The Doomsday Device or How I Learned to Hate the D-Bomb

I have a hard time with marriage counseling. There is often loads of selfishness, rampant finger-pointing, pettiness, and cruelty. Yet there is one below-the-belt device that supercedes all others and makes a marriage conflict "go nuclear": the D-bomb.

You can cuss at your spouse (though you most certainly shouldn't) and it would not have the devastating impact of mentioning the term "divorce." It doesn't matter what the context is, how it is employed, or what supposed justification there is for it--you must avoid going nuclear at all costs.

I know of one soldier who is having a horrible time with his wife in his young marriage. It seems like he is much more eager to work past their problems than she is, and that he is willing to receive outside help, while she is not (which is usually the kiss of death upon a marriage). The problem is that, as she was berating him recently, he blurted out something along the lines of "If you'd like a divorce, I'll do it, because I just want you to be happy."

Sounds kind and loving, but is really cruel and devastating. Our words are a reflection of our thoughts, and in turn, often become our deeds. By using the term, this soldier displayed his deeper thoughts and showed that an unacceptable option was on the table. It doesn't matter how he put it, his wife now knows that his bond of love and commitment is not unbreakable, as long as she is the one to push the red button.

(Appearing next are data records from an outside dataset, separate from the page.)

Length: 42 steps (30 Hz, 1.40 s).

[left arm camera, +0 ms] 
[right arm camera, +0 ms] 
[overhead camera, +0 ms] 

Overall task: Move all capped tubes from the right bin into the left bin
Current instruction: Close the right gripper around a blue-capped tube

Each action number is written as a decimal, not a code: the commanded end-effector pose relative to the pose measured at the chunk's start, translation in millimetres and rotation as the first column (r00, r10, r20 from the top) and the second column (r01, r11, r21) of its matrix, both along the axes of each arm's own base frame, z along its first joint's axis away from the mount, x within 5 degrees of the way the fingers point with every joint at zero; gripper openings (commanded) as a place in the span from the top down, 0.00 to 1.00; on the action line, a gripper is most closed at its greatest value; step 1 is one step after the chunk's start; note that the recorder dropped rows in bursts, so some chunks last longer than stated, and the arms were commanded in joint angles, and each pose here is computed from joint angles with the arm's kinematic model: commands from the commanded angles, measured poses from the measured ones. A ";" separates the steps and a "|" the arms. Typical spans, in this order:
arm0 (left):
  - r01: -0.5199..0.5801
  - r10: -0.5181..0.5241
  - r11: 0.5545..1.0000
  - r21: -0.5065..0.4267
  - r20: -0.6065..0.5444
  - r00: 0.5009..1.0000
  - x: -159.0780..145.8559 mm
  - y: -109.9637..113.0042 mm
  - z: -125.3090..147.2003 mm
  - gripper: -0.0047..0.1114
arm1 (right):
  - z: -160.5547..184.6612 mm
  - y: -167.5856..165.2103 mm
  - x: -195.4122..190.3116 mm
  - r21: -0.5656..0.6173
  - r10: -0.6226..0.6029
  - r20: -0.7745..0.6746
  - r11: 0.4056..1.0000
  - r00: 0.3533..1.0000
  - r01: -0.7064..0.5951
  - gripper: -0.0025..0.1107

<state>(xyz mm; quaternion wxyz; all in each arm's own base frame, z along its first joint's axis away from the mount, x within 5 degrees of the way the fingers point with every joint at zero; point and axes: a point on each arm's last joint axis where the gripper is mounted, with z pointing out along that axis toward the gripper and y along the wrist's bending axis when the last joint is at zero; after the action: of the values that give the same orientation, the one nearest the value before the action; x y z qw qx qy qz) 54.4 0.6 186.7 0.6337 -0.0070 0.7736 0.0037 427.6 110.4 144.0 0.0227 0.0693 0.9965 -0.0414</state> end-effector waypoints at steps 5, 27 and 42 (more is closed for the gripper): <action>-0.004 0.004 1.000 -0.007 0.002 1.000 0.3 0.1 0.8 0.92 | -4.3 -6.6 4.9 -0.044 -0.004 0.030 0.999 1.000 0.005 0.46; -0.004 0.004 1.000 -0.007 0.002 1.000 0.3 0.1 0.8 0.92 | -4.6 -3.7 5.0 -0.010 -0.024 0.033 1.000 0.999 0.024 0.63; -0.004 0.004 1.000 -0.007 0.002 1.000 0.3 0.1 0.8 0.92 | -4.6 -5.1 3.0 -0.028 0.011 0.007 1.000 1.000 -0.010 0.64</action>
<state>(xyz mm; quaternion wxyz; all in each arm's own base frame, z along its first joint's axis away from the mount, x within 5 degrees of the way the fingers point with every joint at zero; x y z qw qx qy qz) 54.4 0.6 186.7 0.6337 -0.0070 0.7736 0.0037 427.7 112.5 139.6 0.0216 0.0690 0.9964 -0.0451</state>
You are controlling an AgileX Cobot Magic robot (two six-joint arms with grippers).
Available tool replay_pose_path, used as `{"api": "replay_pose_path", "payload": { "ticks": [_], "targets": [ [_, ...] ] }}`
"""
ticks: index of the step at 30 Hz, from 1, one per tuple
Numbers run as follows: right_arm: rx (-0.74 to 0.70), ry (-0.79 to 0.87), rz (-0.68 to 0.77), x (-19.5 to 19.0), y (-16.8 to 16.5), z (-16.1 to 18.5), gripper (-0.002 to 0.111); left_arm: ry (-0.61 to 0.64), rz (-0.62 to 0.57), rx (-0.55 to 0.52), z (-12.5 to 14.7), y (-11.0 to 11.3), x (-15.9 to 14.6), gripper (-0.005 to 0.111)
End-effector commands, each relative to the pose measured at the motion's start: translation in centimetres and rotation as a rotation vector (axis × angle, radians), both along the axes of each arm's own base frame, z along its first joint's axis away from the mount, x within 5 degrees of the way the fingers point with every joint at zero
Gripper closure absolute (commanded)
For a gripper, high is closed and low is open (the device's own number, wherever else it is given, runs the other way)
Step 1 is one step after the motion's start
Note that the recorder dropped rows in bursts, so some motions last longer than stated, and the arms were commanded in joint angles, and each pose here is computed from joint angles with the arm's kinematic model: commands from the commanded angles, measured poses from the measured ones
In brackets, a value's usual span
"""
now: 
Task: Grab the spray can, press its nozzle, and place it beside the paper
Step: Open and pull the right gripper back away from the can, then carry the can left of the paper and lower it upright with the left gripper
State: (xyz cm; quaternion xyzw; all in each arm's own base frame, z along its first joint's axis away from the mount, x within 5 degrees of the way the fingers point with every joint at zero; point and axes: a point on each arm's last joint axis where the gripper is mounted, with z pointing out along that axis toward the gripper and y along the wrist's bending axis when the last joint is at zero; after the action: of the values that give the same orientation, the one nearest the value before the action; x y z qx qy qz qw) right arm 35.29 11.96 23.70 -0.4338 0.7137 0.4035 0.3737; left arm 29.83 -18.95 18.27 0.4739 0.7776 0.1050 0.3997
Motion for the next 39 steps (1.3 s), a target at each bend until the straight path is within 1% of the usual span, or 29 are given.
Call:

We must never, ever use that term--not as a matter of rigorous rule-keeping, but as a matter of wisdom and love. To use the term is to tell the one who relies upon our unconditional love that our love is, in fact, conditional in some part. The trust and security and vulnerability found in the bond of unconditional love is immediately forfeited and can only be rebuilt with great effort.

Jesus has told His sheep that no one can snatch them from His hand (John 10) and Paul later instructs us by God's Spirit that "nothing can separate us from the love of God in Christ Jesus our Lord" (Rom. 8). In that absolute assurance and security, believers have the freedom to live life and face death without fear. It must be the undeterred goal of the spouse to reflect that love and grant the same assurance and security to a marriage, even at great sacrifice. For Christ, when called upon to seal this bond of unconditional love between God and His people, did so with the shedding of His own blood.

16.6.13

A Christ-Based Unity

One of the things I wonder at in the military is the opportunity I have to join in a Christ-based unity with believers of other backgrounds--whether they be racial or denominational. For example, I currently minister alongside a black, Baptist chaplain (and friend) and now Puerto Rican Methodist chaplain. Both are evangelical believers who desire to see God glorified and preach Christ crucified.

After the service I led this morning, two soldiers--one African and the other Hispanic, came up to me and asked for prayer for a fellow soldier who lost his 21 year old son in a car accident last night. A very diverse group of us gathered together in my office and prayed for this broken dad. In all of these things, I appreciate the foretaste of Heaven, when believers from every tribe and tongue and nation will gather around the throne of Christ.

Of course, we must always beware those false unities made in the name of Christ but really under the banner of compromise and multi-culturalism. The throne of Christ is the orientation point of unity for believers of different backgrounds today, as it will be in eternity. Attempts to coerce such a unity in any other guise, or by watering down one's beliefs, are antithetical to the true unity that comes in Christ.